Frédéric Bizard : La recherche en France est en retard, principalement sur les biotechnologies. La France a raté le virage de la biotechnologie. Aujourd'hui, l'essentiel des médicaments innovants va se trouver dans ce secteur des biotechnologies et non plus dans les médicaments à base chimique, même si vous avez une cohabitation des deux mondes. On a une base de recherche qui s'est effritée, ce qui s'est accompagné d'ailleurs d'un effritement de notre base de production. La France, qui était le premier producteur en Europe jusqu'aux années 2010, est devenu aujourd'hui le numéro 4. Nous avons perdu énormément de terrain. Il y a une dépendance à 90% de tous les médicaments qui sont sortis sur le marché depuis 2010. Nous produisons des vieux médicaments. Si vous prenez des médicaments qui sont sortis avant les années 1990, nous produisons 50% sur notre territoire. Et si vous prenez tous les médicaments qui sont sortis ces dix dernières années, nous avons un taux de dépendance qui est de l'ordre de 90%. On a rajouté à cette forte dépendance sur les médicaments innovants, une très forte dépendance, qui n'est pas spécifique à la France, vis à vis des médicaments génériques, puisque tous ces médicaments sont essentiellement produits en Chine et en Inde pour des raisons de coûts.

Quel est le but de la visite d'Emmanuel Macron chez Sanofi ?

Je pense qu'il y a un message politique pour essayer de rééquilibrer un peu la communication, assez catastrophique d'il y a un mois. Les Américains ont fait, il y a déjà plus de quatre mois, un accord entre Sanofi et la Barda, qui est l'agence du ministère de la Santé américaine : en contrepartie d'un cofinancement de la recherche sur le vaccin, il y aura un engagement du laboratoire Sanofi à produire dans ses usines américaines en priorité pour les Américains. Il faut rééquilibrer. On a une grande entreprise française, c'est quand même la moindre des choses qu'on puisse avoir le même type d'accord avec une production dans les sites français et en priorité pour la France et pour l'Europe.

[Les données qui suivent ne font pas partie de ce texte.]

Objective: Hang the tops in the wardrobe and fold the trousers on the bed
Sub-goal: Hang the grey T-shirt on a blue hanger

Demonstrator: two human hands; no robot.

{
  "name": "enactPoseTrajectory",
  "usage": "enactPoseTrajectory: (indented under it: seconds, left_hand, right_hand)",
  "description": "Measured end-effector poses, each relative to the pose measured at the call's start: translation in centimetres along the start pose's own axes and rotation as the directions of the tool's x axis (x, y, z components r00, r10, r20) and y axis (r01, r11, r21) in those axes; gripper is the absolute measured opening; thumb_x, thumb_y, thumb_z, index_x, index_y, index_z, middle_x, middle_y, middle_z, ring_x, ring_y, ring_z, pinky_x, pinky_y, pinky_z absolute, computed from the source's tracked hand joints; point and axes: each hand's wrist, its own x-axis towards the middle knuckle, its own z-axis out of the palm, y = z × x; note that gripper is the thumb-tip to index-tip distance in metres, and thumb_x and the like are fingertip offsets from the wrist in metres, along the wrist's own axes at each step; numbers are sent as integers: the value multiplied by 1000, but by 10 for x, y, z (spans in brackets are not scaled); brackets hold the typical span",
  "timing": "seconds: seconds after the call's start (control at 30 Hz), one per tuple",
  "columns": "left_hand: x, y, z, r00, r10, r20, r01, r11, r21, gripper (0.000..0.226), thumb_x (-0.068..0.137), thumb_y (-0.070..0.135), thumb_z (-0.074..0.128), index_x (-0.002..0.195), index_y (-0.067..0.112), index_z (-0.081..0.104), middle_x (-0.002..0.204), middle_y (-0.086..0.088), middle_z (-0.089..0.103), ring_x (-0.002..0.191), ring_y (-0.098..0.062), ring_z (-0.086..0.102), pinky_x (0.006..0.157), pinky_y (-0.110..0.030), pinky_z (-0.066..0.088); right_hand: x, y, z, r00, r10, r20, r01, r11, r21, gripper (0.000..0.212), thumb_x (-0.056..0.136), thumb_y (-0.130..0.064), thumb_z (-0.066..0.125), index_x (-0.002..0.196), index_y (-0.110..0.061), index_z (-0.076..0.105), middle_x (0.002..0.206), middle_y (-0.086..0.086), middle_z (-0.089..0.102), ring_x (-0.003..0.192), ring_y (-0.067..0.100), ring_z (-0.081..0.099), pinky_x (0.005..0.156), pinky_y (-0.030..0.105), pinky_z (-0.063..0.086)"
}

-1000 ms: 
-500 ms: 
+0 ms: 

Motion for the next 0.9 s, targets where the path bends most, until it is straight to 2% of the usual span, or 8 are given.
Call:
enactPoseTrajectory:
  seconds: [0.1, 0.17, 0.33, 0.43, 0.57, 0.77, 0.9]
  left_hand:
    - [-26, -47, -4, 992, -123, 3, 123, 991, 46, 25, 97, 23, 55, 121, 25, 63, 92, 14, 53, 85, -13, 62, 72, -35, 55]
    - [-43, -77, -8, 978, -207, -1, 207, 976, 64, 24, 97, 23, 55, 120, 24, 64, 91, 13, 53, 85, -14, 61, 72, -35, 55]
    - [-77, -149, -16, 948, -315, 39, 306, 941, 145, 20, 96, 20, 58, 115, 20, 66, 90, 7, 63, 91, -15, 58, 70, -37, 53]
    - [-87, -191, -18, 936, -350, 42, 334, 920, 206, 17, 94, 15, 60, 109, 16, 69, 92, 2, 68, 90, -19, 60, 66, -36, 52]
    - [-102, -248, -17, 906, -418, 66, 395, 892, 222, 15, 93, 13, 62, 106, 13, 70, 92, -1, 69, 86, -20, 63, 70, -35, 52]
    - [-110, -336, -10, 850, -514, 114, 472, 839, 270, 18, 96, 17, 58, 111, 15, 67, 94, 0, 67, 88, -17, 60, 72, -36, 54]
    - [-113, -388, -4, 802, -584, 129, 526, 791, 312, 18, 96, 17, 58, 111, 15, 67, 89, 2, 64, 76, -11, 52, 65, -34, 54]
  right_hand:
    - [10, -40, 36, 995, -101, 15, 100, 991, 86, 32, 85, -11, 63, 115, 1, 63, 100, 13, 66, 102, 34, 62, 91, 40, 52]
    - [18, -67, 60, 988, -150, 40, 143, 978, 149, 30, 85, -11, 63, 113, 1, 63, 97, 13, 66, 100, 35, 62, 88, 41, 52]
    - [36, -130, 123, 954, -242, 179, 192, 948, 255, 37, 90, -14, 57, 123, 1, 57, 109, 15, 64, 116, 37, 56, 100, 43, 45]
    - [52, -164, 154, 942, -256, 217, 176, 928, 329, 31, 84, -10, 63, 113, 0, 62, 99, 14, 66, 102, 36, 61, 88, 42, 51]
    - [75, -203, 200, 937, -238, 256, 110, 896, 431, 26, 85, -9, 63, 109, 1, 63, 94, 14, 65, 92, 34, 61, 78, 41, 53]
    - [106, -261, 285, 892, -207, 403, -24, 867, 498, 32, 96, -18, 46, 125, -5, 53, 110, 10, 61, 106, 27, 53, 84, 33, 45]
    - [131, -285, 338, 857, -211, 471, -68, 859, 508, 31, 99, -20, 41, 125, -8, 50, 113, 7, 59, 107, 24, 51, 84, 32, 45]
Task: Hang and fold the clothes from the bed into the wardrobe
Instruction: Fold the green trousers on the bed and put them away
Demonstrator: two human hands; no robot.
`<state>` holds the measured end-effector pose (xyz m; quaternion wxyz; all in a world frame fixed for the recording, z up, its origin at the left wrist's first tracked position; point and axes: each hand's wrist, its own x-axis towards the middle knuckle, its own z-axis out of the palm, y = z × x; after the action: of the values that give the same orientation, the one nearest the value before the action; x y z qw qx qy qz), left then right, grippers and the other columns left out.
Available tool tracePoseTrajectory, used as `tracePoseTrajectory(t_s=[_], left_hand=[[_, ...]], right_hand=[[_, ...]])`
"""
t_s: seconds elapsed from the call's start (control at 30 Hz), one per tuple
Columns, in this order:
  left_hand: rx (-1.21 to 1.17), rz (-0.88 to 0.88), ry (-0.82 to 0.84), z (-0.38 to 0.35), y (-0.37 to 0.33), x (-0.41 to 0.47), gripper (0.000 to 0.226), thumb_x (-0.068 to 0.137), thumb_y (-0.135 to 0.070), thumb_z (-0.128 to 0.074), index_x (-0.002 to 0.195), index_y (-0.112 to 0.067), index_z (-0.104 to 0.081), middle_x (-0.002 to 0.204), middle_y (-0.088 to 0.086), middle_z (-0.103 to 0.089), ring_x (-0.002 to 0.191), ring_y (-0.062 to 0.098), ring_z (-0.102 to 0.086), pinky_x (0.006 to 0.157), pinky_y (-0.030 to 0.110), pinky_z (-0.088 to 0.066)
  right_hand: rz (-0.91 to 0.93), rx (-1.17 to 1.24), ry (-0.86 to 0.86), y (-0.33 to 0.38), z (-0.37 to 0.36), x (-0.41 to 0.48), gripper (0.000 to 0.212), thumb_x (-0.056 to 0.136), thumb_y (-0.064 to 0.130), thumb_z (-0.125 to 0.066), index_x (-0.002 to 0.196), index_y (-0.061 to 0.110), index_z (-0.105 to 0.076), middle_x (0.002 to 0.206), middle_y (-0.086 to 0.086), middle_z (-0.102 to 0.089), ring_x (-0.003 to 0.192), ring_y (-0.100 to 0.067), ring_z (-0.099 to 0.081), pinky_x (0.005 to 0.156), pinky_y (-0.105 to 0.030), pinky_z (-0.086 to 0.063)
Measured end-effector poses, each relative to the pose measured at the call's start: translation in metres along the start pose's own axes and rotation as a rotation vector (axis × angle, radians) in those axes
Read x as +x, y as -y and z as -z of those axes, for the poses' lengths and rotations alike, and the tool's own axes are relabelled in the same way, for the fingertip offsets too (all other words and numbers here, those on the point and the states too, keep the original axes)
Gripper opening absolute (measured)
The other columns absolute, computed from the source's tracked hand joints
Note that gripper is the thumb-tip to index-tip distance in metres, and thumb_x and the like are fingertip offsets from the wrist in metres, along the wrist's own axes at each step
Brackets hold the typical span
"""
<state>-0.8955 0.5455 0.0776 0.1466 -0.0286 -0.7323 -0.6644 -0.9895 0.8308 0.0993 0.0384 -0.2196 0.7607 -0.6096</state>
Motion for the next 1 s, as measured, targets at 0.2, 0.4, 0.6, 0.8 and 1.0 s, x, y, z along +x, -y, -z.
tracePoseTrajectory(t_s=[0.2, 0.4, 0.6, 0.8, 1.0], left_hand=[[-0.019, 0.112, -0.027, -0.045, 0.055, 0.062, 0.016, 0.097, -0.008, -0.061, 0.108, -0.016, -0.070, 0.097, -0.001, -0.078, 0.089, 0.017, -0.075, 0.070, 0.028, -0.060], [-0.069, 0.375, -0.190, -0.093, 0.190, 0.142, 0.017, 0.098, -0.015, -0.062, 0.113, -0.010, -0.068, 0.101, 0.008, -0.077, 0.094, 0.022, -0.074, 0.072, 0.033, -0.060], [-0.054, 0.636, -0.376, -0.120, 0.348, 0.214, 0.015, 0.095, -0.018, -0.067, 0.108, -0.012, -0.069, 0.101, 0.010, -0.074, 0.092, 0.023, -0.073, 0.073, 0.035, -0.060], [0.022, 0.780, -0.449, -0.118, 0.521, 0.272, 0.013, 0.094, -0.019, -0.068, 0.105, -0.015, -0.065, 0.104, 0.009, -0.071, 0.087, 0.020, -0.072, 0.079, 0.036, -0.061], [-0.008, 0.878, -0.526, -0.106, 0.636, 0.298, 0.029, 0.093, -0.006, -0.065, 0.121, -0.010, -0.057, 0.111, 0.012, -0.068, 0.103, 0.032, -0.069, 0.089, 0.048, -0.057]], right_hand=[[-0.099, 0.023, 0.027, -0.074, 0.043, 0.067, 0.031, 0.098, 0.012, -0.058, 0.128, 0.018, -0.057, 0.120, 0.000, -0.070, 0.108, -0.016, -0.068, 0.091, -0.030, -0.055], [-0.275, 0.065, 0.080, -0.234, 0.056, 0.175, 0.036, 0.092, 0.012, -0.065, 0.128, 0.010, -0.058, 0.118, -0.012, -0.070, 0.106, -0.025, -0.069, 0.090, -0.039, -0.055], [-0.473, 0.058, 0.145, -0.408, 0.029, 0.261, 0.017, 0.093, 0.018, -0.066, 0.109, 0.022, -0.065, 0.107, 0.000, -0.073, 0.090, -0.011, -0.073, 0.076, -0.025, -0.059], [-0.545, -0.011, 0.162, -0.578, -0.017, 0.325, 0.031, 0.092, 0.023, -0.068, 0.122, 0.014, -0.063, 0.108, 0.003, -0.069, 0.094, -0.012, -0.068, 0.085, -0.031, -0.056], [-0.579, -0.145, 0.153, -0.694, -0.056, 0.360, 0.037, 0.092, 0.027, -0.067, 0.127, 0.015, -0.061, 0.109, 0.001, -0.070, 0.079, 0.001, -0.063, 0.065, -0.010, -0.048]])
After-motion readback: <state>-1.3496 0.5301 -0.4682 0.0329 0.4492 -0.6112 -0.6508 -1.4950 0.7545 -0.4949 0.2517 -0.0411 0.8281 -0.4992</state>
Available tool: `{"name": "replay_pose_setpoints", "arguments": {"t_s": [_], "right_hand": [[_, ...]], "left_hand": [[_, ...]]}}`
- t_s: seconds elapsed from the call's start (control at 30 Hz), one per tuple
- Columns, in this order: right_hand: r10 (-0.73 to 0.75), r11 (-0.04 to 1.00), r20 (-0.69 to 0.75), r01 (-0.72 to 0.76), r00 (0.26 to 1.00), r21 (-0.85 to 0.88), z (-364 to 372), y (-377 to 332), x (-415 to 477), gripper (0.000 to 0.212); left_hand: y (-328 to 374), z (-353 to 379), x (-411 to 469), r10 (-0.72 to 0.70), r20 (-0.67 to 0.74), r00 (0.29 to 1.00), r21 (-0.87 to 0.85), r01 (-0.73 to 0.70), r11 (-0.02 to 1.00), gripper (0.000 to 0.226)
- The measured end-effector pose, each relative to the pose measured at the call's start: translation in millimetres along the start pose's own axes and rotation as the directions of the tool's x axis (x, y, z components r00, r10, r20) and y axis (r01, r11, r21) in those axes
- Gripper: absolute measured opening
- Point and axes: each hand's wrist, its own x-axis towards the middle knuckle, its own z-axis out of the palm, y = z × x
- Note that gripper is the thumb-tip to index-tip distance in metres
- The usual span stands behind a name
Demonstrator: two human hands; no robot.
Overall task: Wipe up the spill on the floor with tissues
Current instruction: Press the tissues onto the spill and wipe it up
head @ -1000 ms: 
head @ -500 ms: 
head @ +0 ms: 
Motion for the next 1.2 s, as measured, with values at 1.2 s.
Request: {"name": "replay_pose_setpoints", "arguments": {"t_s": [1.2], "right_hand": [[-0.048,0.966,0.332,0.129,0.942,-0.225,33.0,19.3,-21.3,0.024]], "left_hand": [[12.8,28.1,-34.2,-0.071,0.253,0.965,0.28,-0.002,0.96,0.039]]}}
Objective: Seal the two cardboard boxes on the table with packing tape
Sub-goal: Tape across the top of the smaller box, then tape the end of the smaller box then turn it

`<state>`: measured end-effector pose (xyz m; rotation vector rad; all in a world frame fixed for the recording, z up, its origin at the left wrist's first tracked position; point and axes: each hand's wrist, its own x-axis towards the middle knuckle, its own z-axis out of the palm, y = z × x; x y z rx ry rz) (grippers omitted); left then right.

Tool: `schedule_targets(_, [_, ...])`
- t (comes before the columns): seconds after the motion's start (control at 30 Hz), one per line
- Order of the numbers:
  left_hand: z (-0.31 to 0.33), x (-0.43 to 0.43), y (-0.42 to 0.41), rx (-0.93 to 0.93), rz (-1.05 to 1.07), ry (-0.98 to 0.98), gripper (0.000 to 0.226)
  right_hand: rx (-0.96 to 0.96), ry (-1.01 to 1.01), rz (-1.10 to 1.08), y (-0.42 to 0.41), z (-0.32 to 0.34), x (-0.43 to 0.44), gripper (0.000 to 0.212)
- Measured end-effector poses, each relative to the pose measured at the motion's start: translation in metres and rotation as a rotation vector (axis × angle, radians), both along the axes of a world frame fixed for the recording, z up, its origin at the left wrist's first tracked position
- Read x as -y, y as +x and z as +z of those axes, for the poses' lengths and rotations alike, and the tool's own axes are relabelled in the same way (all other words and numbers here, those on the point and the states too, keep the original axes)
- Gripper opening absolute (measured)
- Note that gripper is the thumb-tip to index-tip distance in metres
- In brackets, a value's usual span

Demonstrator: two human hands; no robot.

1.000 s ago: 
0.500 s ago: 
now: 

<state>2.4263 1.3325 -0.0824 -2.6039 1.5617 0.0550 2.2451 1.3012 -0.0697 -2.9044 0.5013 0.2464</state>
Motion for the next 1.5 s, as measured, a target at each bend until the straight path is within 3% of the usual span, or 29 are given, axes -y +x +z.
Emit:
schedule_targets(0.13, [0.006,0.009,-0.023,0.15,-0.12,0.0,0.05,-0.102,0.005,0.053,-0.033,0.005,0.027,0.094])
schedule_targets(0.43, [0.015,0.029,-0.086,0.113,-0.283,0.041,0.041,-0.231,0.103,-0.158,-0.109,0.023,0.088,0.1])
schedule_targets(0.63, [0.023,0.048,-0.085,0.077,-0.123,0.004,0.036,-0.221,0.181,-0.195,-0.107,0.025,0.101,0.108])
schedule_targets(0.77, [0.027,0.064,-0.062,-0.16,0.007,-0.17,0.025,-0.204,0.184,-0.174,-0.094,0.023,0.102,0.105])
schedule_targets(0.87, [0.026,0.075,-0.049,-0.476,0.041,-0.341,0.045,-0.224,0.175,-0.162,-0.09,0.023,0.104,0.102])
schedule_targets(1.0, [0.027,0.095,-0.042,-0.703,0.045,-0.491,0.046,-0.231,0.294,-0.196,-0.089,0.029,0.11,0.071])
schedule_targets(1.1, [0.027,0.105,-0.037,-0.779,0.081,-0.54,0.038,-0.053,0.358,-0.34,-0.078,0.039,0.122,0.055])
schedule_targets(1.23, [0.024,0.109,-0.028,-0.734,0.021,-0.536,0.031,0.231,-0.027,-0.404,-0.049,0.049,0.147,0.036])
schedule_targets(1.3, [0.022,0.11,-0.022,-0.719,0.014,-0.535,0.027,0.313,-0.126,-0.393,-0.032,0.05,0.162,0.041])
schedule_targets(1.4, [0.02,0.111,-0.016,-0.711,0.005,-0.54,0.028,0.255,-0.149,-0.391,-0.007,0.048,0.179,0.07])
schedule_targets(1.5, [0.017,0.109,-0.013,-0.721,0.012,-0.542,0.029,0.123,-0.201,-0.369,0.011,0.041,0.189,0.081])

Compte-tenu des sommes engagées, comment être certain que l'accès au vaccin sera bel et bien mondial ?

C'est une nécessité pour des raisons de santé publique, puisque vous avez une pandémie qui touche plus 200 pays et territoires. Si vous voulez vraiment sortir définitivement de cette pandémie, il va falloir que vous ayez une partie de la population mondiale vaccinée pour arriver à cette fameuse immunité de groupe. Un bien public, cela veut dire qu'il faut un accès pour tous. Il faut qu'il y ait une production suffisante, probablement de l'ordre d'un à deux milliards de doses, avec un prix accessible à tous, qui sera probablement cofinancé puisque ce sont les pays riches qui vont financer pour les pays en voie de développement. Vous avez une course contre la montre entre les pays. On voit qu'il n'y a pas de coordination. Malheureusement, c'est du chacun pour soi ou au mieux, deux ou trois ou quatre pays s'associent, comme cela a été le cas avec AstraZeneca. On voit qu'il n'y a pas d'Europe de la santé, et encore moins une gouvernance mondiale de la santé. Cette pandémie (…) est un rappel que l'investissement dans la santé est un investissement pour un bien public mondial, chose qui avait été oubliée. On donne des leçons aux Américains alors que l'Europe de la santé est absolument absente puisque vous savez que la santé ne fait pas partie des compétences européennes. Si l'on veut rebondir par le haut, ce serait peut-être intéressant de se dire que ce bien public, il faut le construire aussi à l'échelle de l'Europe, ce qui n'empêche pas la responsabilité des Etats.